On trait transference
That way you can avoid being stained by your own criticism via spontaneous trait transference. That’s where listeners automatically and unintentionally associate with you the trait you cite in describing someone else. Hint: Ever wondered why people want to kill the messenger who brings bad news? That’s trait transference.
Amy Sutherland wrote about a variation of this effect in her New York Times article, “What Shamu Taught Me About a Happy Marriage.” That article was so popular she got a book deal. In conducting research for her book, Kicked Bitten and Scratched, she watched exotic animal trainers reinforce positive behaviors. A light bulb went on in her mind. Why not try the same successful animal training techniques on her husband?
Wrote Sutherland, “I should reward behavior I like and ignore behavior I don’t. After all, you don’t get a sea lion to balance a ball on the end of its nose by nagging. The same goes for the American husband. ”She began offering what trainers call approximations — “rewarding the small steps toward learning a whole new behavior.”
Even more startling, two studies conducted at the University of Wisconsin showed that when spouses spoke generally and positively about a trait that their spouse had not exhibited, at least recently (e.g., “Thank you for being so thoughtful as I go through this stressful time at work”), the spouse began exhibiting that caring behavior, often using the very same words wives had used in praising them. “Honey, want to talk about your day and let go of some of that stress.”
The Golden Rule
Here’s a funny thing. Even though we long to be understood and loved, we often inadvertently put up barriers. We are more likely to praise others for the traits we most like in ourselves. And we give the gifts and kind of attention that we most seek. That’s the Golden Rule, after all: Do unto others as you would like to have done unto you.

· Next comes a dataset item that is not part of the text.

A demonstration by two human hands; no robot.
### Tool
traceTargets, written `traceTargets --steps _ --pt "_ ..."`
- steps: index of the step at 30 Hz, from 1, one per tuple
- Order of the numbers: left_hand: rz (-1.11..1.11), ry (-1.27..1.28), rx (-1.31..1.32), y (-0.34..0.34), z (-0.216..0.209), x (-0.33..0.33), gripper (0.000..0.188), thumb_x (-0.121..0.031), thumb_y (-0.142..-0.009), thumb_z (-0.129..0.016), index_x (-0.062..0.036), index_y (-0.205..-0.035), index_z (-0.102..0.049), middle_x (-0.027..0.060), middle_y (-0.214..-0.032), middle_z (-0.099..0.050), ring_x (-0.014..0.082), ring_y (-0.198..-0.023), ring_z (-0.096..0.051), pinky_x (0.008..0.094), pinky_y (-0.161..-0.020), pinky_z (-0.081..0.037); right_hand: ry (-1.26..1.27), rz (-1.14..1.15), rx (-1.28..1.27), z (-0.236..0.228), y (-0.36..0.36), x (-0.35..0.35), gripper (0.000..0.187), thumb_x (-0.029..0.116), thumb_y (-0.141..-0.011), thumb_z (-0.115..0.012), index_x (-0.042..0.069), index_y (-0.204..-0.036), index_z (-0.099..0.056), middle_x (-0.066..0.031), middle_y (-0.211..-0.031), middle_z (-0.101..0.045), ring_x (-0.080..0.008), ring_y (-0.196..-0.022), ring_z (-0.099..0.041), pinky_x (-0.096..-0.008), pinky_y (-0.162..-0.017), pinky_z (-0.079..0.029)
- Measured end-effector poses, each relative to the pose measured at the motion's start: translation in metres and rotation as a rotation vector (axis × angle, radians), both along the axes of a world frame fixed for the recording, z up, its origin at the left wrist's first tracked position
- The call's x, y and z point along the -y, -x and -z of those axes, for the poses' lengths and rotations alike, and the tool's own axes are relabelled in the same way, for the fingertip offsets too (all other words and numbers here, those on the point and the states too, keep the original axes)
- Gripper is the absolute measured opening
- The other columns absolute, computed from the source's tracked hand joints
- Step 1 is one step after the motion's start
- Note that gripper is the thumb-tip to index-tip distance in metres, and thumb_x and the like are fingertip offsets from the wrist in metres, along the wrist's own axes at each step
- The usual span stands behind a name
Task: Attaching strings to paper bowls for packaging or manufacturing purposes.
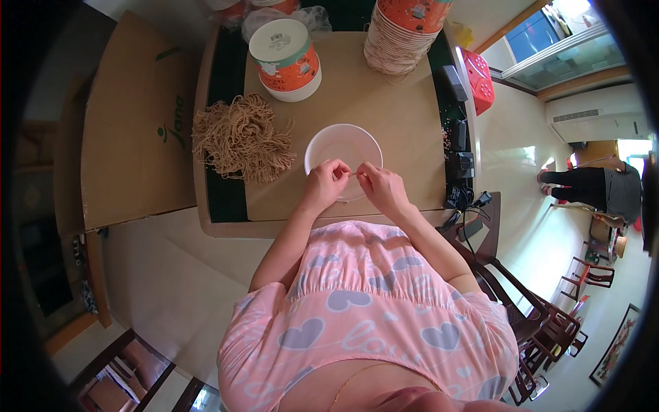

Consider, instead, living by the Golden Golden Rule: Do unto others as they would have done unto them. Praise the actions that they most like in themselves, and support them in the ways that most matter to them. Result? They are more likely to like, compliment and support you in ways you most value. As Jess C. Scott once wrote, “Friends are the family you choose.”
Deepen a Friendship
Now, make your connections even more mutually beneficial and nourishing. Here’s how: As you build trust with a friend describe the Golden Golden Rule of Mutual Support. Ask them what they most value in themselves — the traits (temperament and talents) they most want to hone. Listen closely and confirm, to their satisfaction, that you heard them correctly. Then describe what you most like and value in yourself. Suggest that you support each other in strengthening those traits by offering specific, caring and candid feedback. As Laurence J. Peter wrote, ”You can always tell a real friend: when you’ve made a fool of yourself, he doesn’t feel you’ve done a permanent job.”